Locate all lines in the data below that hold "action" and show them.

═══

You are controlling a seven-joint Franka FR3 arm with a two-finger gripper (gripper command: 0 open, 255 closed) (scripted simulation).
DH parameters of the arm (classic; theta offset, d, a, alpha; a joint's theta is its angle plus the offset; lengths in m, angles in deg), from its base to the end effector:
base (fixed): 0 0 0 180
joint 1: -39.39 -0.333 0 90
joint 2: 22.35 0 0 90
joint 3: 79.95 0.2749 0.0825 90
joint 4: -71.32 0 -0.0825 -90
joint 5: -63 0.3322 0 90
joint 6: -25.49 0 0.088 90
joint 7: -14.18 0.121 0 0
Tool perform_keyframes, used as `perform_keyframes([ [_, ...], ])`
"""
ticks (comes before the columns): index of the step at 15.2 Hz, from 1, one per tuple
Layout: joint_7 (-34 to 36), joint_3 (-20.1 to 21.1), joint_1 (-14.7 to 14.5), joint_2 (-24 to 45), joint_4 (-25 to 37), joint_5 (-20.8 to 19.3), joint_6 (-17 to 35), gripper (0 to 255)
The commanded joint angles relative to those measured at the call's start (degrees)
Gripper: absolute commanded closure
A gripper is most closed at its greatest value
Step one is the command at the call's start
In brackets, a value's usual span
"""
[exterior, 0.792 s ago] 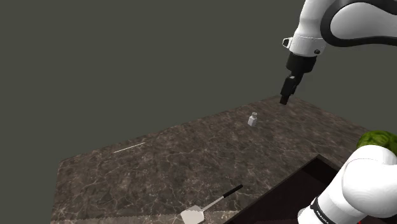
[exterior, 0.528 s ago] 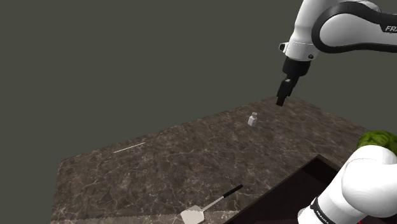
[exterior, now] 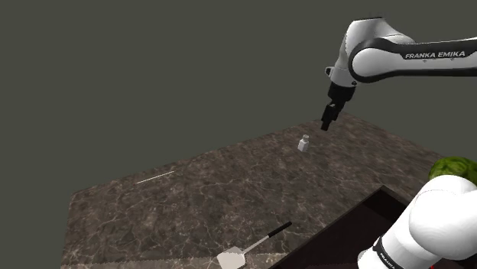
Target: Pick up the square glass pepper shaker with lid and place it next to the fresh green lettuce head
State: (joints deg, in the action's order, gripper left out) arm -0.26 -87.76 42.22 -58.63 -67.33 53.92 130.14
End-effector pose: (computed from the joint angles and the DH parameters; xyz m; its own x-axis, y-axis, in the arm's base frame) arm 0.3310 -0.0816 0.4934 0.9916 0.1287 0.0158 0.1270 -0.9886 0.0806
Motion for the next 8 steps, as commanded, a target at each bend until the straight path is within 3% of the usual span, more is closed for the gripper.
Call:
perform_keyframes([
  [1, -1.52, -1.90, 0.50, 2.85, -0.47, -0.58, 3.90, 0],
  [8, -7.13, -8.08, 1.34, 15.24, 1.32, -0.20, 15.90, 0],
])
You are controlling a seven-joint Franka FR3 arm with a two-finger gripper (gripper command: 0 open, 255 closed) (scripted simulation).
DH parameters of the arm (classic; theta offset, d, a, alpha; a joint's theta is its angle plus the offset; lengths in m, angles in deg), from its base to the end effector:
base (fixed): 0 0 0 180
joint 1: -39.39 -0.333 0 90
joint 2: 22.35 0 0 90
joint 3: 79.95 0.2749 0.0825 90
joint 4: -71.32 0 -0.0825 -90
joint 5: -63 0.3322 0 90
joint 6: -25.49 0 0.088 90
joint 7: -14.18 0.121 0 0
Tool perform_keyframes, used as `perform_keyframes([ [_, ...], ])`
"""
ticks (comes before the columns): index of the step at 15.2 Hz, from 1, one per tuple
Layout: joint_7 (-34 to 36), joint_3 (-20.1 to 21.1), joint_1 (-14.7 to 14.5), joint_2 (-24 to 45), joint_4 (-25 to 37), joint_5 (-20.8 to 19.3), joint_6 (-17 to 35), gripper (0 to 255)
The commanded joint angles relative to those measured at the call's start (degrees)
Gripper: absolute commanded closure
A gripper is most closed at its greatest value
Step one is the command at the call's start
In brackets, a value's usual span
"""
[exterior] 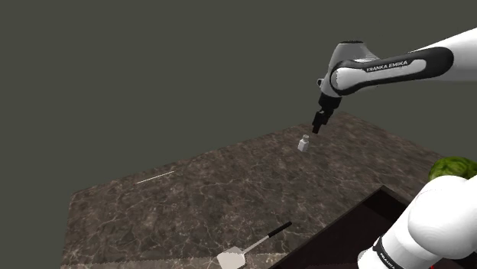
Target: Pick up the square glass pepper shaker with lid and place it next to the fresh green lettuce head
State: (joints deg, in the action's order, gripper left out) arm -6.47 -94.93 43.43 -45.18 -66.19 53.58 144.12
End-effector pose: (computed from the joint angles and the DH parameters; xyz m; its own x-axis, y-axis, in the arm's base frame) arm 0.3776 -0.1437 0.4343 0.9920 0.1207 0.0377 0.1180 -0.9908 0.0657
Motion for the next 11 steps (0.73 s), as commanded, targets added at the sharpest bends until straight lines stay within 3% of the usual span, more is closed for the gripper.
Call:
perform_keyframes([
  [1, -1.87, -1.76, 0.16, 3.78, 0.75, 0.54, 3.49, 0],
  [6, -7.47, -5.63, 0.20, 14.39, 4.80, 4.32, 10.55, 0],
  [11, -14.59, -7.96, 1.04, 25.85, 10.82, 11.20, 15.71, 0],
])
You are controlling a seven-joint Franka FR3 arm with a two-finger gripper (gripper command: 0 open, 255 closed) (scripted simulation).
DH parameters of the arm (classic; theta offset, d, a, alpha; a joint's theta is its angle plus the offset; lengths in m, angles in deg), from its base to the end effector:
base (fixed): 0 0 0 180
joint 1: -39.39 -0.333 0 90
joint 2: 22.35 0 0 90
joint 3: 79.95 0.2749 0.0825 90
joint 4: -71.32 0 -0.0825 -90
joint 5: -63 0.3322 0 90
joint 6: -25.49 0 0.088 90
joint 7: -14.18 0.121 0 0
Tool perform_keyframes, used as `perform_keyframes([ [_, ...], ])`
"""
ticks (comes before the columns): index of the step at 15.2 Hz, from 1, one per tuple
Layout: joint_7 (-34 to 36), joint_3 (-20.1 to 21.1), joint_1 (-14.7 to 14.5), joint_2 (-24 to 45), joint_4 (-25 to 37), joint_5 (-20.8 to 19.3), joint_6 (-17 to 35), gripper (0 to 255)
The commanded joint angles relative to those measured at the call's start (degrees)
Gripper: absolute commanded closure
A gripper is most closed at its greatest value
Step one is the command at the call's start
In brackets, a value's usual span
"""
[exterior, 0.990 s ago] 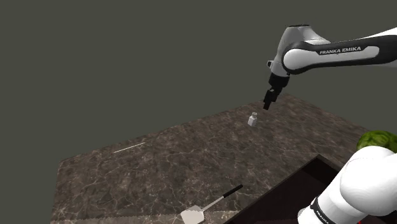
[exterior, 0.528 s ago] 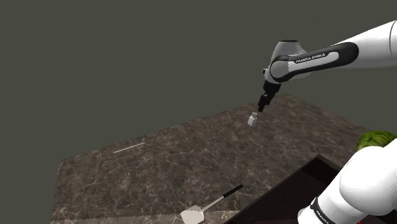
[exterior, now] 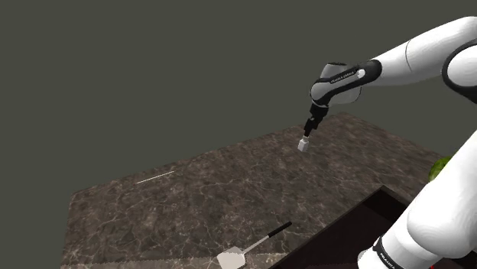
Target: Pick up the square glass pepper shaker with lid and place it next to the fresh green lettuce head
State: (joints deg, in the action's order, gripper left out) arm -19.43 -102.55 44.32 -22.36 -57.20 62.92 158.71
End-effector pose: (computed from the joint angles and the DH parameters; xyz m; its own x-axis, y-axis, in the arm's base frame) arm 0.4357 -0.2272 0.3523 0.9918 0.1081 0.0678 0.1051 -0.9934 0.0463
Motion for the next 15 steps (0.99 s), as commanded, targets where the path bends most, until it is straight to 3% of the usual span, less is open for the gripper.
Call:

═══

**Output of the exercise:**
State: (joints deg, in the action's order, gripper left out) arm -0.26 -87.76 42.22 -58.63 -67.33 53.92 130.14
State: (joints deg, in the action's order, gripper left out) arm -6.47 -94.93 43.43 -45.18 -66.19 53.58 144.12
State: (joints deg, in the action's order, gripper left out) arm -19.43 -102.55 44.32 -22.36 -57.20 62.92 158.71

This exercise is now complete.